What the task requires -> Read the data, and whenever a line holds the word "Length", report that line.

· · · ·

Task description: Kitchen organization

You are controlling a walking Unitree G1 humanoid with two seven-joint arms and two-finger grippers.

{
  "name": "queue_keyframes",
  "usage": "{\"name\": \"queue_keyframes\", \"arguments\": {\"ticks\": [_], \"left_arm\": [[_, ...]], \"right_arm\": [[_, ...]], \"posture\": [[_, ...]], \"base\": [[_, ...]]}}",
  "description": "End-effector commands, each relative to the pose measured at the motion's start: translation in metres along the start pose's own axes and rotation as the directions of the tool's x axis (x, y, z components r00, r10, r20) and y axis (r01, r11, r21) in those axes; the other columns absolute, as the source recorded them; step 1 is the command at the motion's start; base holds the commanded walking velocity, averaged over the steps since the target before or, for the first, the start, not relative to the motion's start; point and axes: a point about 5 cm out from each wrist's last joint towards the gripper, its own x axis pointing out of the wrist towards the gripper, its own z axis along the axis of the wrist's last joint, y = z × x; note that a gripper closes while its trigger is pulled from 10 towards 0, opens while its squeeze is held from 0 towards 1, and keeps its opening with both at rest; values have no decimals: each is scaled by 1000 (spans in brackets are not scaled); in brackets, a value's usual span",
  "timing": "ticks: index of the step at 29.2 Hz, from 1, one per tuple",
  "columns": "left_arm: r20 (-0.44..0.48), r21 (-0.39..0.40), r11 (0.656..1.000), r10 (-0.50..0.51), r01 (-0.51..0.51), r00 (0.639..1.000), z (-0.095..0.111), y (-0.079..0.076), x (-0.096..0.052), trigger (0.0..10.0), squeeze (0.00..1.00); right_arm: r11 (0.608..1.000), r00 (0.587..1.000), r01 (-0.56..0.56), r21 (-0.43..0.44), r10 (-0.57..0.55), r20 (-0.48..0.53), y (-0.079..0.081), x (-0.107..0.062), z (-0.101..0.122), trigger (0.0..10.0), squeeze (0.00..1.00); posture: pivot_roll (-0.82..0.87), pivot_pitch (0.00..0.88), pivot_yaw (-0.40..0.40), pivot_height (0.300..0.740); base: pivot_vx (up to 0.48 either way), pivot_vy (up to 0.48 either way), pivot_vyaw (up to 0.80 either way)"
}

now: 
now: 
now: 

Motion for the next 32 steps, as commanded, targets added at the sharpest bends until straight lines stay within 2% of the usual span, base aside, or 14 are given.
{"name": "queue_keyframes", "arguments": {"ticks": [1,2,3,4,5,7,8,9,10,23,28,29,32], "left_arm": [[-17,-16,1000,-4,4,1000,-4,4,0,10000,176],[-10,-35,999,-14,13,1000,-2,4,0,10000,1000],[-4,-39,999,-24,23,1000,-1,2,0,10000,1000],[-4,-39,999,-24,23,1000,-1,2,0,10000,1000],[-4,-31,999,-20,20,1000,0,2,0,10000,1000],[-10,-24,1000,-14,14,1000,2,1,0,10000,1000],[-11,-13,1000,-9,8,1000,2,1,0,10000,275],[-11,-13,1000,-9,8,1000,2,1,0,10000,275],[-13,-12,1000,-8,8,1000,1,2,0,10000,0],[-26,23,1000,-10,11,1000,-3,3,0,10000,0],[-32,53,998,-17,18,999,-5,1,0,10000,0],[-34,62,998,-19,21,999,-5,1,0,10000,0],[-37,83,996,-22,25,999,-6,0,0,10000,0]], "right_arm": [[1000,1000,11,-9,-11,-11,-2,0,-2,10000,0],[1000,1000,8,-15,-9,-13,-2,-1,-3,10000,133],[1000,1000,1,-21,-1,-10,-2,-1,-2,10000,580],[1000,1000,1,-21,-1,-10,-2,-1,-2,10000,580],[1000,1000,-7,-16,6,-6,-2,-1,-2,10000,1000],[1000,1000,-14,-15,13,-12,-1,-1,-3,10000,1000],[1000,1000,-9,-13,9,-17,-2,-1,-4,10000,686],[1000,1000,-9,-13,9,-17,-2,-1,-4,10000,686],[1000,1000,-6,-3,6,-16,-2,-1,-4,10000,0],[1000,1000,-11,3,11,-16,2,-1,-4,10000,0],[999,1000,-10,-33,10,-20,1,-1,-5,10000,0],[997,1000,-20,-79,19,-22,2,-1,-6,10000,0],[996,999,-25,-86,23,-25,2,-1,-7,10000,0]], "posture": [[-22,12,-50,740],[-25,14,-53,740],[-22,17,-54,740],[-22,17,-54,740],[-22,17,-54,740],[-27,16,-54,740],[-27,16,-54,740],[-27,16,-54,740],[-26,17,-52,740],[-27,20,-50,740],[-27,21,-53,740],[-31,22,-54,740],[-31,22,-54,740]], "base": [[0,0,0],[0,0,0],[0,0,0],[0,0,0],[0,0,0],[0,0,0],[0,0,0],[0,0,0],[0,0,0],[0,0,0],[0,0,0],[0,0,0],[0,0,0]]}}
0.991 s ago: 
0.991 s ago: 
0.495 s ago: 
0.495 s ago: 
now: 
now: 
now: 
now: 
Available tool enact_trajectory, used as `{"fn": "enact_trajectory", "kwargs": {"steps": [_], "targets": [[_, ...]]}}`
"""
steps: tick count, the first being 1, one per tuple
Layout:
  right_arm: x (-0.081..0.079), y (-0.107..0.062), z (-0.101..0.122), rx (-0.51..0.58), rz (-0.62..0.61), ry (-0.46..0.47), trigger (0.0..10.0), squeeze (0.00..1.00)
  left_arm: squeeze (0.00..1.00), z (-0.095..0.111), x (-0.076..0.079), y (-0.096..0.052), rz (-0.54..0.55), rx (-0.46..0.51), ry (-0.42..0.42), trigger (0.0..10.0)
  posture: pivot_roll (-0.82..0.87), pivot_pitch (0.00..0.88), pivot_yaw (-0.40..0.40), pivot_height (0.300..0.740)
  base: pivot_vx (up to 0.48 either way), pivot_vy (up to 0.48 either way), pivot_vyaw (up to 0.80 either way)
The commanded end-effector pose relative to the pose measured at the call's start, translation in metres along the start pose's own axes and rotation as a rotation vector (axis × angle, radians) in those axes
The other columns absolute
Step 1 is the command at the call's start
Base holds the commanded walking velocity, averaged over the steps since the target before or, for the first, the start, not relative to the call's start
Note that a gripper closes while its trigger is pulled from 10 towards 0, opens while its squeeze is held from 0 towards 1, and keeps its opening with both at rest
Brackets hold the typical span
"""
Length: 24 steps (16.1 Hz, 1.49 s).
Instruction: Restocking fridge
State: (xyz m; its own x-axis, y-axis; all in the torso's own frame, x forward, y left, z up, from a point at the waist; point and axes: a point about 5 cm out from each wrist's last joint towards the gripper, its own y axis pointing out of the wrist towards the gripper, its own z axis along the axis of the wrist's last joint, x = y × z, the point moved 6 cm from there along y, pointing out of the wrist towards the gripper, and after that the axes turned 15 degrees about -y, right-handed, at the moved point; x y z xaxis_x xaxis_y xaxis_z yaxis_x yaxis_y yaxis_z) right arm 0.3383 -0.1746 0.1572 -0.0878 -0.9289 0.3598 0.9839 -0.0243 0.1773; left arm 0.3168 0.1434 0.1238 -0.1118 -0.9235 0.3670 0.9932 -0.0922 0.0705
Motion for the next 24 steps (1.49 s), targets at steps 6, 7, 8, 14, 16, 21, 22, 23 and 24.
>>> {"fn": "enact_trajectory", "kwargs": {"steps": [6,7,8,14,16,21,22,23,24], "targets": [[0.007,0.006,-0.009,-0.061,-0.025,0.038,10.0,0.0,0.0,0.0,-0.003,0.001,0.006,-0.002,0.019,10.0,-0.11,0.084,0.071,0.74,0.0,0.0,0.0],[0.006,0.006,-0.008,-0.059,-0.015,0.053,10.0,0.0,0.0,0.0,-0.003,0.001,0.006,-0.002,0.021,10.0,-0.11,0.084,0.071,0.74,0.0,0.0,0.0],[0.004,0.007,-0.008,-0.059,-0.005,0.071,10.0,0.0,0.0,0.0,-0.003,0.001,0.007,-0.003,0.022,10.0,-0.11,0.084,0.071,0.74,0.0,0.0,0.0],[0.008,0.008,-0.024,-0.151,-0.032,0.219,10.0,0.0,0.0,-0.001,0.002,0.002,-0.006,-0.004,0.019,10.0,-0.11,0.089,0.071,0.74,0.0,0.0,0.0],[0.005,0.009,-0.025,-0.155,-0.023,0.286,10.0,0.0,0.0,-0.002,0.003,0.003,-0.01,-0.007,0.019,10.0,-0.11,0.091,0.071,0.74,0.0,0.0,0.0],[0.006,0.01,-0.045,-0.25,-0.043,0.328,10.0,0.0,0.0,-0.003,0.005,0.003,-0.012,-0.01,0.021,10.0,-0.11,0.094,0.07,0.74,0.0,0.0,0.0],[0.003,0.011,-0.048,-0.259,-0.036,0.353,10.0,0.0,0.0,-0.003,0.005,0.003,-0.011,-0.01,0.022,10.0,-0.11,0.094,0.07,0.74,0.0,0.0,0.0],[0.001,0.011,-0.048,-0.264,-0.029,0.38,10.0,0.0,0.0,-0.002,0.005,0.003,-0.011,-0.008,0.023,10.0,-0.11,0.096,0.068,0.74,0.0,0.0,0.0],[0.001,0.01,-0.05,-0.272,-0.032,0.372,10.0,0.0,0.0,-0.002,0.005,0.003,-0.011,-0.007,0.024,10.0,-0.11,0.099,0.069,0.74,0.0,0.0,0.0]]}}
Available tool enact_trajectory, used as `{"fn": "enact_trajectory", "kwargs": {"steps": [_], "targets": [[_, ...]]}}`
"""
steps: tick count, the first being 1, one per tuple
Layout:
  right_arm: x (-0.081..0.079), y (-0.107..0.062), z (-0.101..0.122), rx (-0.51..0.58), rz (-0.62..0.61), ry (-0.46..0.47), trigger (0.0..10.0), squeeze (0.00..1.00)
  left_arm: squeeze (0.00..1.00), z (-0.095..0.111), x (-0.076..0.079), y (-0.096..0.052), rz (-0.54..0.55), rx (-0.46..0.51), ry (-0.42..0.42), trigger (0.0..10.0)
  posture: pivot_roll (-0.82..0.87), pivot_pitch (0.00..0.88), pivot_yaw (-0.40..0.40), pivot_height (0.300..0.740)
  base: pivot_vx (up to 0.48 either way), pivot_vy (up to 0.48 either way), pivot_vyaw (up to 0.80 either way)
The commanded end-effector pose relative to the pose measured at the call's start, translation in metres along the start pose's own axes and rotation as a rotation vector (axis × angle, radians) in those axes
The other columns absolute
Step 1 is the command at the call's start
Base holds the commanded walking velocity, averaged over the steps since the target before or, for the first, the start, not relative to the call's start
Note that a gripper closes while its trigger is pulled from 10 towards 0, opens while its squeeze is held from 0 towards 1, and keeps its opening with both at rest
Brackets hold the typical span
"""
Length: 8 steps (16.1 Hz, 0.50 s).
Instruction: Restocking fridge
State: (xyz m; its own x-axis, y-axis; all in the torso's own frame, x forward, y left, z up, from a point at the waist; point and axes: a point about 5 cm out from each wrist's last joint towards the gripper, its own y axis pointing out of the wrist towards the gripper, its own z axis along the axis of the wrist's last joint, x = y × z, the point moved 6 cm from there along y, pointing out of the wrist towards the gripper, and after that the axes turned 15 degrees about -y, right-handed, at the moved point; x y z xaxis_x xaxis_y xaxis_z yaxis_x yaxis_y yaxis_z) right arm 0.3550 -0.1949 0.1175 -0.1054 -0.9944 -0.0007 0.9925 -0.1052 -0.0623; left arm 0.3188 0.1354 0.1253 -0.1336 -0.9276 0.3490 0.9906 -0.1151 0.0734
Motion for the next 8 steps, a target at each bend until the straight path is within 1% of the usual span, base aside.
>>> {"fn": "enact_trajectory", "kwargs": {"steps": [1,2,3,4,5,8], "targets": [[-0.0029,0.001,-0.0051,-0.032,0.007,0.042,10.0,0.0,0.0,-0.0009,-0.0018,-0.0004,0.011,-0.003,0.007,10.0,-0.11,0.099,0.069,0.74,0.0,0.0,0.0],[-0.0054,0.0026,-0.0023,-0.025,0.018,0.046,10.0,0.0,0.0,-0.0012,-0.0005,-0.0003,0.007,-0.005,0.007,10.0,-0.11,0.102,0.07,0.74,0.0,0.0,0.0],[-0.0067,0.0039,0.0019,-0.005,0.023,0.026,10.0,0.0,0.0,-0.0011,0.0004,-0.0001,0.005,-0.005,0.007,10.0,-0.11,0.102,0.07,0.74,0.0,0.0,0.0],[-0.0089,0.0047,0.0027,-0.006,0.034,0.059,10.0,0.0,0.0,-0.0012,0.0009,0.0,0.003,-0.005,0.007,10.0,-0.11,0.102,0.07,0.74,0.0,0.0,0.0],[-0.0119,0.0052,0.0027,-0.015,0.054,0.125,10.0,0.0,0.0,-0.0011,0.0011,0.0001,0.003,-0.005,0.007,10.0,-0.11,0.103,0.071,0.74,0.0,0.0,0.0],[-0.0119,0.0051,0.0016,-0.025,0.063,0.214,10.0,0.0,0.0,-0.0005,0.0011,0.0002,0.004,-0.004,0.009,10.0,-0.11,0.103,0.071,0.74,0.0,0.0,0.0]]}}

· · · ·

Problem solution ->
Length: 24 steps (16.1 Hz, 1.49 s).
Length: 8 steps (16.1 Hz, 0.50 s).

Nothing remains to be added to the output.